TASK STATEMENT:
Word for word, please restate the lines from the beginning of the data through the line in which "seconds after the" appears.

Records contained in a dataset
------------
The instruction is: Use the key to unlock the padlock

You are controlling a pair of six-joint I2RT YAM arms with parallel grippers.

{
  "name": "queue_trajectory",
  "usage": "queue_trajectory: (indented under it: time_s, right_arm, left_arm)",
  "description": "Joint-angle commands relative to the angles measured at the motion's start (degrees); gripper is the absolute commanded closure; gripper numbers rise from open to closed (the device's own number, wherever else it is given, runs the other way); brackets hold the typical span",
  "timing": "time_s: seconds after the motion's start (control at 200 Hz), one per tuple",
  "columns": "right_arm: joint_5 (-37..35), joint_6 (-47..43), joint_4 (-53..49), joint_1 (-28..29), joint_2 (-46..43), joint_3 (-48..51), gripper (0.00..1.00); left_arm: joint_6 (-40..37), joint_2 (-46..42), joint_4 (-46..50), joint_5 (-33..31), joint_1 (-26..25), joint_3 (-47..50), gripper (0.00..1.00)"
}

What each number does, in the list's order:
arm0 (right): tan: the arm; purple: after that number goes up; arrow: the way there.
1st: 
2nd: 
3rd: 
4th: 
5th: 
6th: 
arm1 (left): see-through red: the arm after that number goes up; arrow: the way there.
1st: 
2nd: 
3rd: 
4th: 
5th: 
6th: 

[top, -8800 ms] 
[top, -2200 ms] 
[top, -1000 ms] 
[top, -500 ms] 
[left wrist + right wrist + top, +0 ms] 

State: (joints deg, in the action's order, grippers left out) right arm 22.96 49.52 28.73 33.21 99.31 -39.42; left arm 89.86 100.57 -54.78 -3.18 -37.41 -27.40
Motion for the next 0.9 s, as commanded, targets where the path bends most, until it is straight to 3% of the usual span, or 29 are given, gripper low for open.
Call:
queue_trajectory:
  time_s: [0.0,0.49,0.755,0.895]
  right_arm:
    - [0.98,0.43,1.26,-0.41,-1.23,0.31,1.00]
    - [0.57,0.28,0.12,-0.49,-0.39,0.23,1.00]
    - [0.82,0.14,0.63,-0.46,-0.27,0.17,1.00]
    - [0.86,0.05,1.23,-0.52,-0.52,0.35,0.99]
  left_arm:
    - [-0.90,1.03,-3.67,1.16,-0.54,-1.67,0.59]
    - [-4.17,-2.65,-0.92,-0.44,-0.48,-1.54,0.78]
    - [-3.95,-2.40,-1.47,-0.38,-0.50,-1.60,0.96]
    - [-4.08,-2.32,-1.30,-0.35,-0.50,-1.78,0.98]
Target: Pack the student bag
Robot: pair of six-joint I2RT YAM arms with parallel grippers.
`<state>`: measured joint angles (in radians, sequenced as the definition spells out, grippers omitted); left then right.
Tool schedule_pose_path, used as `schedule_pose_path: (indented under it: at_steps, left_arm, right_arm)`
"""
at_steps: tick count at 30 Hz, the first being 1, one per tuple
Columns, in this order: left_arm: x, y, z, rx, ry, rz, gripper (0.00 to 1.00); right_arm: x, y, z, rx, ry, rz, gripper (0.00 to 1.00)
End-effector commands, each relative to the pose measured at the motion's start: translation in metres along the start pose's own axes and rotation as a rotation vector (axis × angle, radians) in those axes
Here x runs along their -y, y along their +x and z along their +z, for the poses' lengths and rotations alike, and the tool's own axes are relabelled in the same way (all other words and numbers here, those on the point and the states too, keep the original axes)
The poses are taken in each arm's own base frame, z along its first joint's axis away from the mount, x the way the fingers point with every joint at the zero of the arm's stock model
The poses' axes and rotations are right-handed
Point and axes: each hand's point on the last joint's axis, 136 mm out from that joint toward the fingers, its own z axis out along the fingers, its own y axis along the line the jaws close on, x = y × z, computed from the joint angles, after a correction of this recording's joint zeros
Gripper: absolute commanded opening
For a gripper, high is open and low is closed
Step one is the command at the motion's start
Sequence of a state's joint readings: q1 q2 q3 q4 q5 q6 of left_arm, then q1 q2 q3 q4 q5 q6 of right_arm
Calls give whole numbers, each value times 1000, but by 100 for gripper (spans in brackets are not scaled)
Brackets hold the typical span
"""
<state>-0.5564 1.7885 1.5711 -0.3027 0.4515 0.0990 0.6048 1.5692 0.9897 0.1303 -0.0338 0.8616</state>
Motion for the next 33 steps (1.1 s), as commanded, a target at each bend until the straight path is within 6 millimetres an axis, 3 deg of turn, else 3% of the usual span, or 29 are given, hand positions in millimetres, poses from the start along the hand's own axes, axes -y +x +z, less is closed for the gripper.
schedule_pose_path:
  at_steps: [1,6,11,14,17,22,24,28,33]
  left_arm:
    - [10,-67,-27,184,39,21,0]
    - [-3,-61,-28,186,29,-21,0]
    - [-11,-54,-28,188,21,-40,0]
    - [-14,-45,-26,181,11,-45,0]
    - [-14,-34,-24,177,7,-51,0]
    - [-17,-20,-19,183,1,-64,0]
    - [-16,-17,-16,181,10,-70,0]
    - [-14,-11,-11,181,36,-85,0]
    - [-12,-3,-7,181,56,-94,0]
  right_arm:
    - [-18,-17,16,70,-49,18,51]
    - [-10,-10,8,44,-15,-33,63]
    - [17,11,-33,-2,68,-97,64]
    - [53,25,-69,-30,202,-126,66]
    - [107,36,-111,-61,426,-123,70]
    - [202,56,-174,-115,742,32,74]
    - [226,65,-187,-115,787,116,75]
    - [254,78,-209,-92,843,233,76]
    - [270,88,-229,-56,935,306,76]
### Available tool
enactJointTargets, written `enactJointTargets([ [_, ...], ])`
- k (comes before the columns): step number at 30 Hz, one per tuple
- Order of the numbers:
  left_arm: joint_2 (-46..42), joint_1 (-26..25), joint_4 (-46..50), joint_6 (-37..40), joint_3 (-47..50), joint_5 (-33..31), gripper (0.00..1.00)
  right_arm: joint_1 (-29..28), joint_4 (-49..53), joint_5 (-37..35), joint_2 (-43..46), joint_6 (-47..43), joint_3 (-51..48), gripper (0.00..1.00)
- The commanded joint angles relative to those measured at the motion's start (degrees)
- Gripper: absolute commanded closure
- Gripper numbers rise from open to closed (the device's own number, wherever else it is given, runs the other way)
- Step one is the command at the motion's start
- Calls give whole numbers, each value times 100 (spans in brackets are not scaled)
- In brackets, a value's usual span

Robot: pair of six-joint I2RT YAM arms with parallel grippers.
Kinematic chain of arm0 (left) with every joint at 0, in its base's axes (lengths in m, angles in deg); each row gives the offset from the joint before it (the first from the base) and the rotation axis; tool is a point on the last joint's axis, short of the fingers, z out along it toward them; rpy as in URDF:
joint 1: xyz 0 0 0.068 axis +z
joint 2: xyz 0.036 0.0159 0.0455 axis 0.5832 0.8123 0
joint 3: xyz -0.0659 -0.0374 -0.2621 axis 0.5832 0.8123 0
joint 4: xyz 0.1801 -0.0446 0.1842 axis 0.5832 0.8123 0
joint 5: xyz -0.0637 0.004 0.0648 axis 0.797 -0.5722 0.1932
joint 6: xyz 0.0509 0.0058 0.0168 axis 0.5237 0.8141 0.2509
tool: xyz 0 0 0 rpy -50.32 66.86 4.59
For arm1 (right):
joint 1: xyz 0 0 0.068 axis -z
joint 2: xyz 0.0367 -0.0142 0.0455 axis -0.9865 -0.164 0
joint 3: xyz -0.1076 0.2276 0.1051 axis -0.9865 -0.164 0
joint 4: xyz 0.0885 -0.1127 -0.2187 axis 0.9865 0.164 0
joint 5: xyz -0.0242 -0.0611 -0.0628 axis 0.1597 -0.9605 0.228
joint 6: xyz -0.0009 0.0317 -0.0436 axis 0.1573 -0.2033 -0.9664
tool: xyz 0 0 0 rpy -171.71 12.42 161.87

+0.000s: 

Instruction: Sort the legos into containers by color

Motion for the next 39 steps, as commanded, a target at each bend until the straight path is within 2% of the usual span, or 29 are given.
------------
YOUR SOLUTION:
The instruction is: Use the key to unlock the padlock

You are controlling a pair of six-joint I2RT YAM arms with parallel grippers.

{
  "name": "queue_trajectory",
  "usage": "queue_trajectory: (indented under it: time_s, right_arm, left_arm)",
  "description": "Joint-angle commands relative to the angles measured at the motion's start (degrees); gripper is the absolute commanded closure; gripper numbers rise from open to closed (the device's own number, wherever else it is given, runs the other way); brackets hold the typical span",
  "timing": "time_s: seconds after the motion's start (control at 200 Hz), one per tuple",

Nothing remains to be done for this exercise.